What's the source for the comment that these sales include Trustee Sales?

mike, if it is true there are many people waiting on the sidelines who can 'afford' 700k+ homes. Wouldn't your realtor be to busy to call?

Price stout: crispy&cole incorrectly stated the DQ numbers reported today included trustee sales.

Last month's median was 17.8 percent below the $505,000 peak reached last spring and summer. While the steep decline in median sales price does reflect a drop in prices, it also reflects significant shifts in the types of homes selling. Particularly noticeable is a drop-off in sales of more expensive homes financed with "jumbo" mortgages.

The new $729K GSE CLLs just signed into law ought to be changing that in a big hurry. And if it doesn't, Congress will simply keep changing the rules until it does.

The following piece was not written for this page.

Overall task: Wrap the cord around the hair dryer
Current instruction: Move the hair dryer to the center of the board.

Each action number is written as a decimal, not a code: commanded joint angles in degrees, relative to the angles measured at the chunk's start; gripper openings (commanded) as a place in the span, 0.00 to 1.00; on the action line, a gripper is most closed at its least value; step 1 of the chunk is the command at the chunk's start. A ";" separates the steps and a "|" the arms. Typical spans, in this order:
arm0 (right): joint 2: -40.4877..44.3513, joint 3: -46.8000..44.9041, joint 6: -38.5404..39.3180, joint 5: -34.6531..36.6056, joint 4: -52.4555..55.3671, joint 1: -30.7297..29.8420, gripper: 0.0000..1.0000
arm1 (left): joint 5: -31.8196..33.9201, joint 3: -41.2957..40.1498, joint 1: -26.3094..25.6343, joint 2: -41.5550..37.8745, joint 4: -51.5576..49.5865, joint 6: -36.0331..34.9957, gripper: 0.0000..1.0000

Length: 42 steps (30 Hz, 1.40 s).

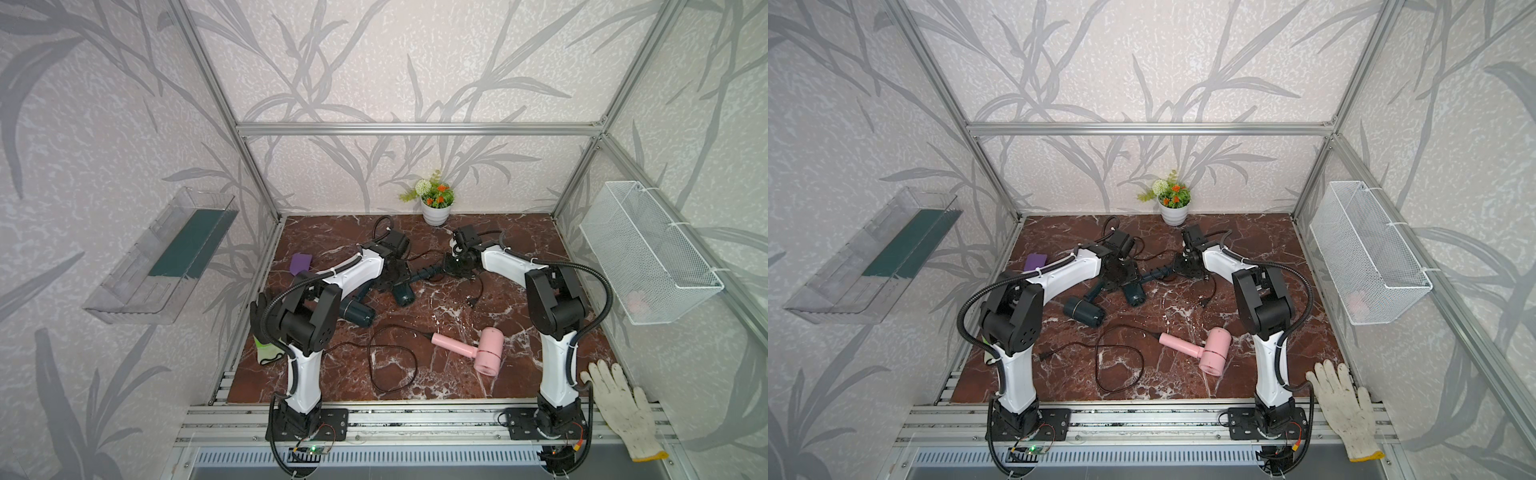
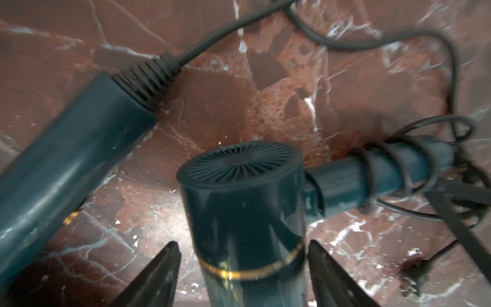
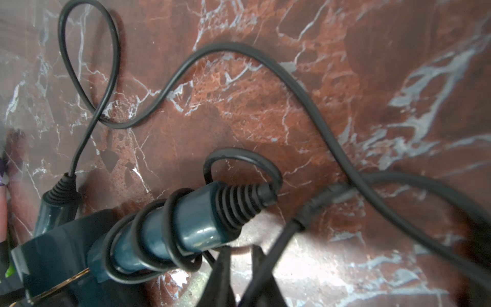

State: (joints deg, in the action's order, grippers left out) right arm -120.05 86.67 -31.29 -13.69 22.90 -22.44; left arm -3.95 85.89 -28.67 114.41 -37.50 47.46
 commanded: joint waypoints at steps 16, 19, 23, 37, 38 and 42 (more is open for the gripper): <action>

It's great to be a government, ain't it?

Only 15 and 30-yr fixed becomes "up to 100-yr whatever"
No Interest Only becomes "Interest-Only and neg-ams welcome!"
No High CLTV - 80% max. becomes "200% LTV ok"
Only SFR detached. becomes "spec condos welcome!"
Full documentation becomes "don't worry, we'll fill in those pesky numbers for ya' later"

Bank Reserves are negative $8.7 Billion! The Banks only way out of this is higher rates and fees?

Fed Auctions Another $30B | Banks | Financial Articles & Investing News | TheStreet.com

Has anyone mentioned California unemployment rate has inched up to 6.1 percent over the last year?

Falling tax revenue, higher unemployment, large budget deficits...good combination!

I suspect a lot of the regulars here underestimate politicians' (and the public's) capacity for ruthlessness, short-sightedness, and recklessness.

Um, inventory is up so what's with the remark that sellers appear to be waiting out the markey?!?!

Its the buyers stupid, not the sellers.

Cal - I disagree.

Darth Toll writes: "barely, get real"

Do you remember last Spring, Mar-May when the builders and lenders had a punishing rally (to the shorts). It was a bullshit driven rally fueled by ridiculous tiny upticks in NAR & BLS numbers. I didn't say the housing market gets saved. Only that we might see an uptick in some numbers. It doesn't take much, and this last report is low enough that it makes for easy comparisons. The bulls will fire off a monster short covering rally as they extrapolate their meager upticks to infinity.

We'll see.

Harm- We all USED to be stupid.

@Anonymous 4:14,

Ignorant? Yes. stupid? I hope not. Smile

Barely,
My guess is Darth Toll misunderstood what you said. I think you are both on the same wave length over the long term, his rant aside.

Harm- Sorry, your right...should have wrote 'stupid' Shock)

crispy&cole

I realize you disagree. Have anything to back your claim up?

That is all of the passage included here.